● **Assigned task**
Every record below should be repeated word for word, with the pictures left out.

[Records from a dataset]

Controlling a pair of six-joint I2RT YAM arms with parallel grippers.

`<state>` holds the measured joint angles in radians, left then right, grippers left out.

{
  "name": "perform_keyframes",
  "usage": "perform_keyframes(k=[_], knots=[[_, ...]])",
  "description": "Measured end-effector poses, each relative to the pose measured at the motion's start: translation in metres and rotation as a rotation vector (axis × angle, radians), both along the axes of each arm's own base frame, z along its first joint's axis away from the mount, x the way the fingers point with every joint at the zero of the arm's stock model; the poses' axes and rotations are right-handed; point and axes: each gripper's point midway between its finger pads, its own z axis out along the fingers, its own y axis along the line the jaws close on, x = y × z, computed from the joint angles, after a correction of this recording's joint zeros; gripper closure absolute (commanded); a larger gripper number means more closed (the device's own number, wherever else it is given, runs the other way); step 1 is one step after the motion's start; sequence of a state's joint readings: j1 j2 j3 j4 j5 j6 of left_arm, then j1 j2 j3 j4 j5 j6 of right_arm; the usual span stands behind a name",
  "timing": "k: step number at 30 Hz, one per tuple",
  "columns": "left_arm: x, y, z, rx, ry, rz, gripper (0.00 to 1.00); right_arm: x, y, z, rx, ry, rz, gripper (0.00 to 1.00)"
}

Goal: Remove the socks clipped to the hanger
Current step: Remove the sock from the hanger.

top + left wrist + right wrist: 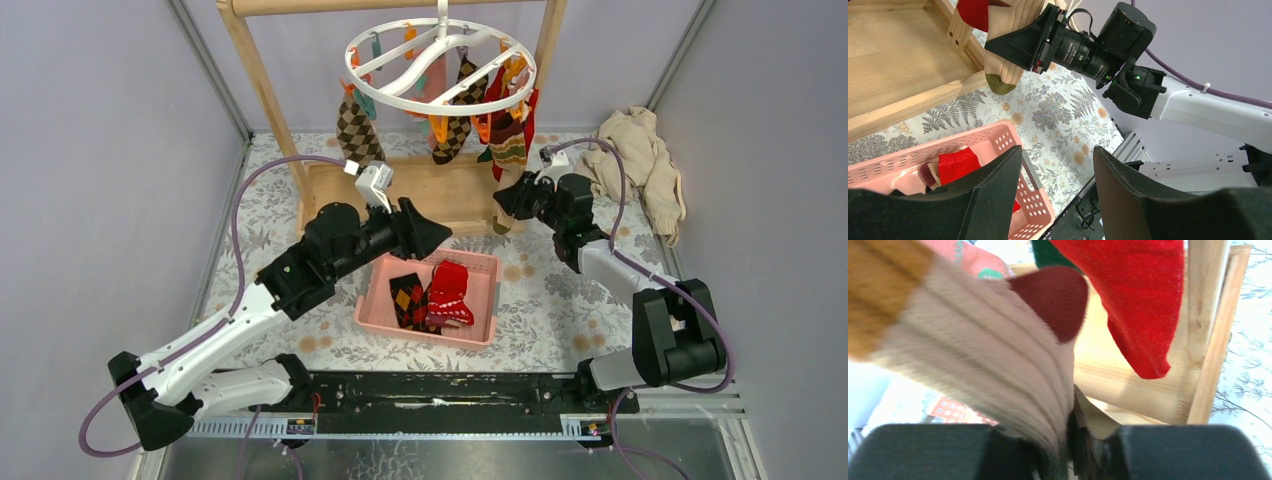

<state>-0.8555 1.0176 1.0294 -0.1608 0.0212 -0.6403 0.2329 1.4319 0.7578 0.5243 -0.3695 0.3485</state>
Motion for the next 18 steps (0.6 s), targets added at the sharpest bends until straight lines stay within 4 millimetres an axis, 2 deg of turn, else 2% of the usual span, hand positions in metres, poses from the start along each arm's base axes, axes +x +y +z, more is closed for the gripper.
perform_keyframes(k=[2, 10, 18], knots=[[0.000, -0.001, -0.001, 0.002, 0.002, 0.000, 0.39, -0.002, 0.003, 0.009, 0.019, -0.010, 0.014, 0.87], [0.005, -0.012, -0.029, 0.046, 0.045, -0.021, 0.39, -0.024, 0.013, 0.061, 0.101, -0.072, 0.091, 0.86], [0.006, -0.036, -0.044, -0.016, 0.041, -0.101, 0.38, -0.055, 0.021, 0.083, 0.191, -0.014, 0.155, 0.85]])
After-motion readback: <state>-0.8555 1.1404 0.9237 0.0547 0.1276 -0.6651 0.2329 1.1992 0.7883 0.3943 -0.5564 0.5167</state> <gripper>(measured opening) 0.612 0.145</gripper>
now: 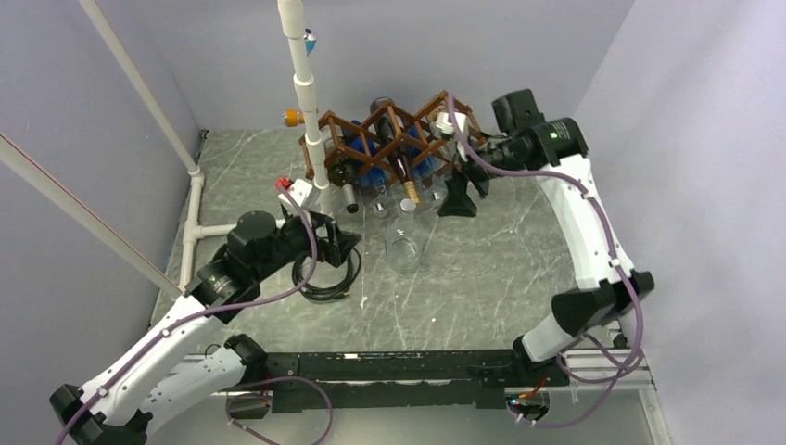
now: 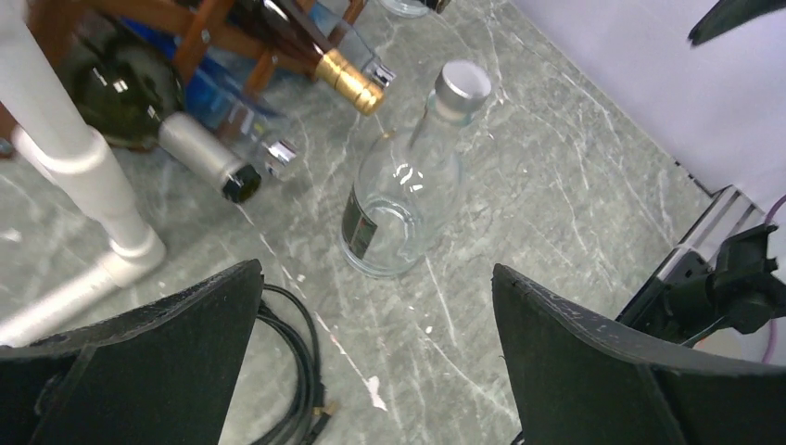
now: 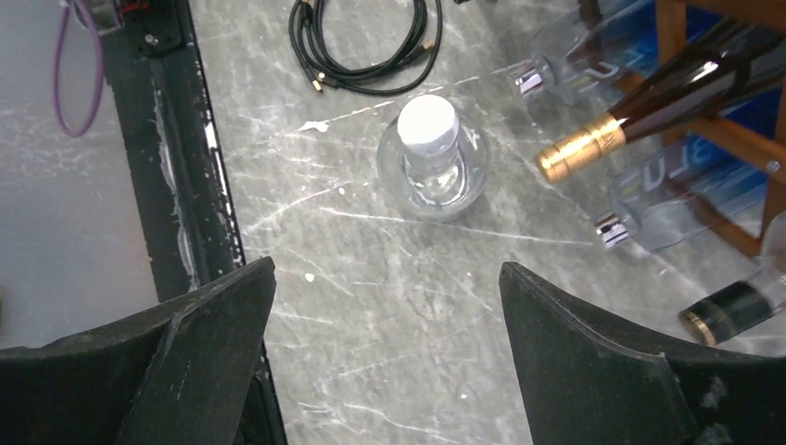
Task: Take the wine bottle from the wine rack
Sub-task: Move the wine bottle to the corner of the board.
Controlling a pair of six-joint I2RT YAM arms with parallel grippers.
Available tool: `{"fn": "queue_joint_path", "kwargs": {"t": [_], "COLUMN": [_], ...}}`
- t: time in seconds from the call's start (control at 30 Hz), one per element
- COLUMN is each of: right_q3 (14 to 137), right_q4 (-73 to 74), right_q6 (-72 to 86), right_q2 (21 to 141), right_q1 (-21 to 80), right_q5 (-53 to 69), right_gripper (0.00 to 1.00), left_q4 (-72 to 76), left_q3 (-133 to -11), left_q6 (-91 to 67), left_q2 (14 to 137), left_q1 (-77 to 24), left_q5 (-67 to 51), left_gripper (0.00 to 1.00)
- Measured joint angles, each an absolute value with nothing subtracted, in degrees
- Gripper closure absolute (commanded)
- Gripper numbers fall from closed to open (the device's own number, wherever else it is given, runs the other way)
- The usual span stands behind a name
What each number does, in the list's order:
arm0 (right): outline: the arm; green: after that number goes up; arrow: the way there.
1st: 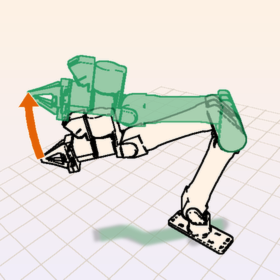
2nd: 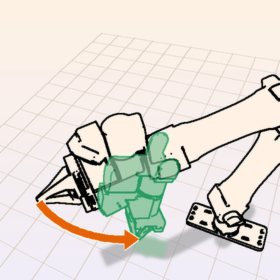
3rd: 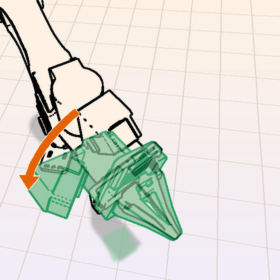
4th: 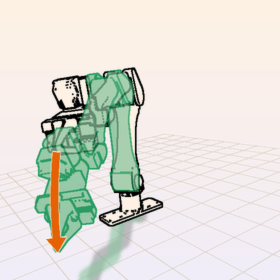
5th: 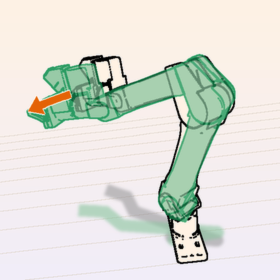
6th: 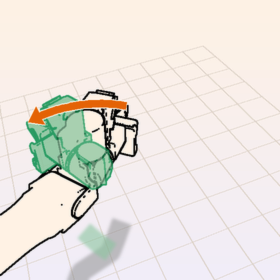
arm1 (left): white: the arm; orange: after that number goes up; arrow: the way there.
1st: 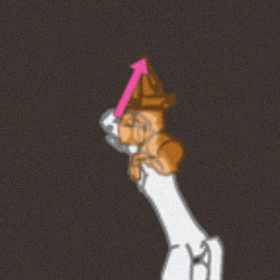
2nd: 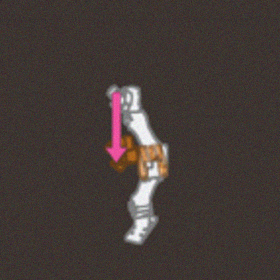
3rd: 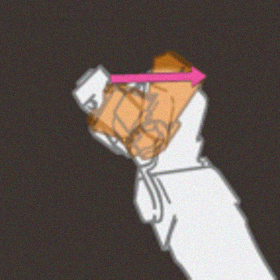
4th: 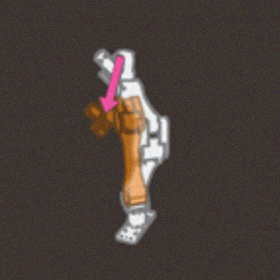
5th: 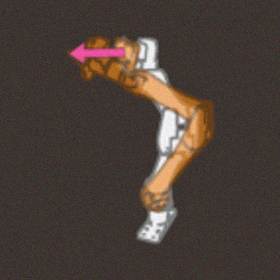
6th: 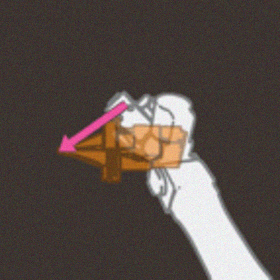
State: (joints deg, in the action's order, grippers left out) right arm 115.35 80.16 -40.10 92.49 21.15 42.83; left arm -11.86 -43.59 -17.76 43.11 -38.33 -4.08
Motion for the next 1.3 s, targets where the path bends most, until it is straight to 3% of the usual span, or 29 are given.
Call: {"fn": "queue_joint_path", "kwargs": {"t": [0.2,0.37,0.7,1.3], "right_q3": [94.6,79.4,74.0,69.7], "right_q4": [68.8,54.9,44.2,38.5], "right_q6": [-40.5,-41.3,-43.4,-42.4], "right_q2": [79.4,69.1,72.2,72.4], "right_q1": [15.5,15.3,14.7,11.2], "right_q5": [50.5,54.7,61.1,66.7], "right_gripper": [0.0,0.0,0.0,0.0], "left_q4": [-20.7,-23.5,-23.4,-22.3], "left_q3": [-55.6,-56.4,-44.3,-43.4], "left_q6": [-7.7,-0.8,7.9,9.3], "left_q2": [46.0,46.6,40.8,38.3], "left_q1": [-38.3,-38.3,-38.3,-36.9], "left_q5": [-3.6,-2.7,1.8,4.9], "left_gripper": [0.0,0.0,0.0,0.0]}}
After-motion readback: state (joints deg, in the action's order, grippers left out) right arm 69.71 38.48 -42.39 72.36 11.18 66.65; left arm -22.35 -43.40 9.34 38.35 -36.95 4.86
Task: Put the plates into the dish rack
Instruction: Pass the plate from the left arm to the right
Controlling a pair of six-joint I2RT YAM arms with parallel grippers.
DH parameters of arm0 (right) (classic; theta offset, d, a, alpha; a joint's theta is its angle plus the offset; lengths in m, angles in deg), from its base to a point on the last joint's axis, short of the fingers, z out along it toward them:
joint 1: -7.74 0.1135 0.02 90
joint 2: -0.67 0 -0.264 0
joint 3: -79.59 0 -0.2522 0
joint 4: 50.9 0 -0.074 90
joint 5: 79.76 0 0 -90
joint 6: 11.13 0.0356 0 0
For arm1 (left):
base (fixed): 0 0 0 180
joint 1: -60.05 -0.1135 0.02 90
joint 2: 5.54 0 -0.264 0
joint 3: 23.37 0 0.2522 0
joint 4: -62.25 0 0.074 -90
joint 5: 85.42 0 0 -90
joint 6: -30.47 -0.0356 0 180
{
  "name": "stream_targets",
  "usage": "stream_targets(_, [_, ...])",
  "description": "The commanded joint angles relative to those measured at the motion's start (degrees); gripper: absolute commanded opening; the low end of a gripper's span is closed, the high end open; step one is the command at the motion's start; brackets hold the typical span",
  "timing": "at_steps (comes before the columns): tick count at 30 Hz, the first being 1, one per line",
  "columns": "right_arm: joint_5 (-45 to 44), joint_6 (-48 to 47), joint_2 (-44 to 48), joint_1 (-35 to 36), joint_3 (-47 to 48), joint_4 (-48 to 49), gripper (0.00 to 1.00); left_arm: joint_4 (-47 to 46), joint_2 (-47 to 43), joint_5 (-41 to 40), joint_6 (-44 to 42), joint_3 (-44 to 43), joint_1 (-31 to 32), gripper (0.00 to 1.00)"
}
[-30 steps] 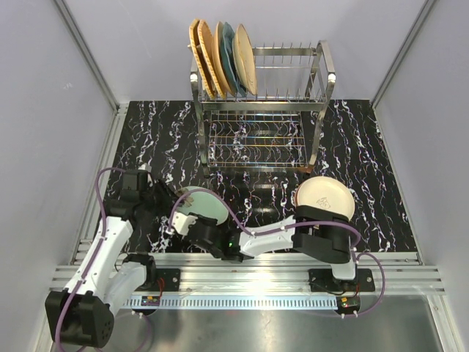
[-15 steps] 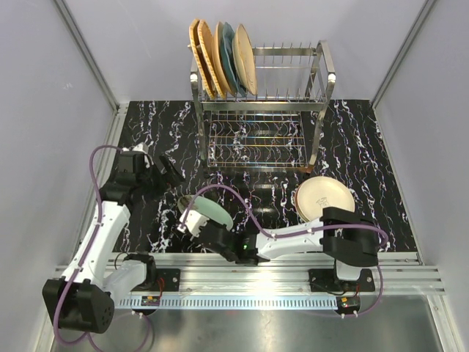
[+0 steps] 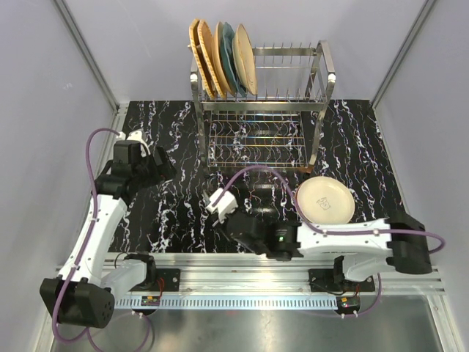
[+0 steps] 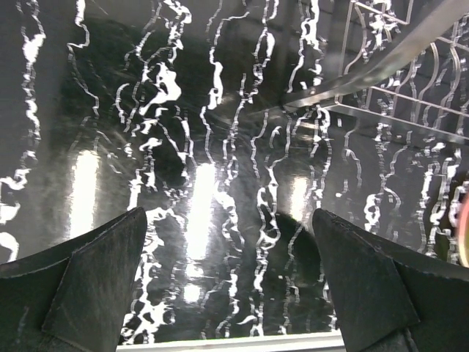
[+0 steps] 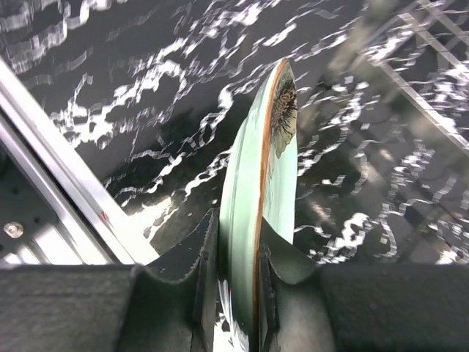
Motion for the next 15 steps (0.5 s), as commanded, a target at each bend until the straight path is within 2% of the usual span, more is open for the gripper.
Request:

● **Solution to the exercise**
Controlling a pair of six-joint I2RT YAM arms with parallel grippers.

`<state>` holds the measured joint angles in radians, left then right, grippers left out.

{
  "name": "perform_keyframes",
  "usage": "perform_keyframes(k=[_], knots=[[_, ...]])",
  "description": "Measured end-effector poses, each relative to the pose measured at the motion's start: translation in metres and rotation as a rotation vector (axis × angle, radians), both along the axes of each arm's own base frame, z along its first joint's axis away from the mount, x the way the fingers point with every joint at the zero of the arm's stock model; the poses' axes and rotations are right-handed; point and axes: each gripper's point midway between its finger pads, its own z axis out along the fingers, its own y axis along the line the jaws close on, x = y × z, computed from the joint angles, after a correction of this recording's joint zeros; gripper closure absolute (commanded); a larger gripper number means more closed (the device's own number, wherever else it is given, runs the other way); step 1 is one step after the motion's start; sequence of a state's joint readings: j1 j2 j3 j4 j5 j6 of left_arm, then j1 j2 j3 j4 j5 j6 of right_arm; the usual span stands behind a name",
  "timing": "k: step number at 30 Hz, one per tuple",
  "columns": "left_arm: x, y, z, rx, ry, rz, gripper (0.00 to 1.00); right_arm: x, y, z, rx, ry, rz, gripper (0.00 to 1.00)"
}

Goal: Remove the socks clipped to the hanger
Current step: Remove the sock from the hanger.

top + left wrist + right wrist: 

<state>-0.8555 1.0176 1.0294 -0.1608 0.0212 -0.6403 0.2329 1.4319 0.7578 0.5243 -0.3695 0.3485</state>
Motion for the next 18 steps (0.6 s), targets added at the sharpest bends until straight lines stay within 4 millimetres an axis, 2 deg of turn, else 2% of the usual span, hand positions in metres, poses from the start along each arm's base axes, axes +x +y +z, more is closed for the gripper.
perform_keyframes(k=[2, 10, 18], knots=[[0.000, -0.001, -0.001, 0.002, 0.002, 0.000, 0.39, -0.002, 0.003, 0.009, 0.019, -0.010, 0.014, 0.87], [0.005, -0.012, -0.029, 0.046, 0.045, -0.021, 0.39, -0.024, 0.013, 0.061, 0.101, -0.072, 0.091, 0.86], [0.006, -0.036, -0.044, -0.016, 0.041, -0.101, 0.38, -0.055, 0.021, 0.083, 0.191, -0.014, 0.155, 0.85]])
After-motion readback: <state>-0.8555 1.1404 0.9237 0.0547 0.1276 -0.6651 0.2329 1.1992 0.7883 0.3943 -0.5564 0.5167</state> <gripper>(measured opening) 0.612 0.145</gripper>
now: 
now: 
now: 
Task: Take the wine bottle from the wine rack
Sub-task: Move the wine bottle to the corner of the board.
Controlling a pair of six-joint I2RT YAM arms with parallel grippers.
Available tool: `{"fn": "queue_joint_path", "kwargs": {"t": [_], "COLUMN": [_], ...}}`
- t: time in seconds from the call's start (control at 30 Hz), one per element
- COLUMN is each of: right_q3 (14 to 137), right_q4 (-73 to 74), right_q6 (-72 to 86), right_q2 (21 to 141), right_q1 (-21 to 80), right_q5 (-53 to 69), right_gripper (0.00 to 1.00), left_q4 (-72 to 76), left_q3 (-133 to -11), left_q6 (-91 to 67), left_q2 (14 to 137), left_q1 (-77 to 24), left_q5 (-67 to 51), left_gripper (0.00 to 1.00)
- Measured joint angles, each an absolute value with nothing subtracted, in degrees
- Gripper closure absolute (commanded)
- Gripper numbers fall from closed to open (the device's own number, wherever else it is given, runs the other way)
- The usual span stands behind a name
What each number does, in the list's order:
arm0 (right): outline: the arm; green: after that number goes up; arrow: the way there.
1st: 
2nd: 
3rd: 
4th: 
5th: 
6th: 
arm1 (left): white: the arm; orange: after that number goes up; arrow: the way there.
1st: 
2nd: 
3rd: 
4th: 
5th: 
6th: 
State: (joints deg, in the action's order, grippers left out) right arm 115.35 80.16 -40.10 92.49 21.15 42.83; left arm -11.86 -43.59 -17.76 43.11 -38.33 -4.08
Motion for the next 1.3 s, targets where the path bends most, until it is straight to 3% of the usual span, or 29 are given.
Call: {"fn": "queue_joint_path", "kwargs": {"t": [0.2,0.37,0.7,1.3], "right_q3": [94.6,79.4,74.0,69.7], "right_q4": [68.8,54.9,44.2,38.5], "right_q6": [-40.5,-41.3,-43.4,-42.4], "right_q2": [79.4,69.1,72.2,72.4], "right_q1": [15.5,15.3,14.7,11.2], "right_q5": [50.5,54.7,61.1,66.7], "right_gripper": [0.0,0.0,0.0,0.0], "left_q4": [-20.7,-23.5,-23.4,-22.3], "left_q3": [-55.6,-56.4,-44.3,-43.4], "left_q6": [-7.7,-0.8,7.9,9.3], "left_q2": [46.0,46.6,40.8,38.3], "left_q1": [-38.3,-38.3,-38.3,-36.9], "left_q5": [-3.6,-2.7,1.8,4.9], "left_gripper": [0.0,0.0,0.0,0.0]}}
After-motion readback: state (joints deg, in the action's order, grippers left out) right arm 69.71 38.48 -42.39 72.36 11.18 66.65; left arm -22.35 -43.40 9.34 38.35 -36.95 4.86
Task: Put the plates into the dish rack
Instruction: Pass the plate from the left arm to the right
Controlling a pair of six-joint I2RT YAM arms with parallel grippers.
DH parameters of arm0 (right) (classic; theta offset, d, a, alpha; a joint's theta is its angle plus the offset; lengths in m, angles in deg), from its base to a point on the last joint's axis, short of the fingers, z out along it toward them:
joint 1: -7.74 0.1135 0.02 90
joint 2: -0.67 0 -0.264 0
joint 3: -79.59 0 -0.2522 0
joint 4: 50.9 0 -0.074 90
joint 5: 79.76 0 0 -90
joint 6: 11.13 0.0356 0 0
For arm1 (left):
base (fixed): 0 0 0 180
joint 1: -60.05 -0.1135 0.02 90
joint 2: 5.54 0 -0.264 0
joint 3: 23.37 0 0.2522 0
joint 4: -62.25 0 0.074 -90
joint 5: 85.42 0 0 -90
joint 6: -30.47 -0.0356 0 180
{
  "name": "stream_targets",
  "usage": "stream_targets(_, [_, ...])",
  "description": "The commanded joint angles relative to those measured at the motion's start (degrees); gripper: absolute commanded opening; the low end of a gripper's span is closed, the high end open; step one is the command at the motion's start; brackets hold the typical span",
  "timing": "at_steps (comes before the columns): tick count at 30 Hz, the first being 1, one per line",
  "columns": "right_arm: joint_5 (-45 to 44), joint_6 (-48 to 47), joint_2 (-44 to 48), joint_1 (-35 to 36), joint_3 (-47 to 48), joint_4 (-48 to 49), gripper (0.00 to 1.00); left_arm: joint_4 (-47 to 46), joint_2 (-47 to 43), joint_5 (-41 to 40), joint_6 (-44 to 42), joint_3 (-44 to 43), joint_1 (-31 to 32), gripper (0.00 to 1.00)"
}
[-30 steps] 
[-15 steps] 
[+0 steps] 
[+0 steps] 
[+0 steps] 
Motion for the next 15 steps (0.5 s), as commanded, a target at each bend until the straight path is within 2% of the usual span, more is open for the gripper.
Request:

What came before makes up the full response.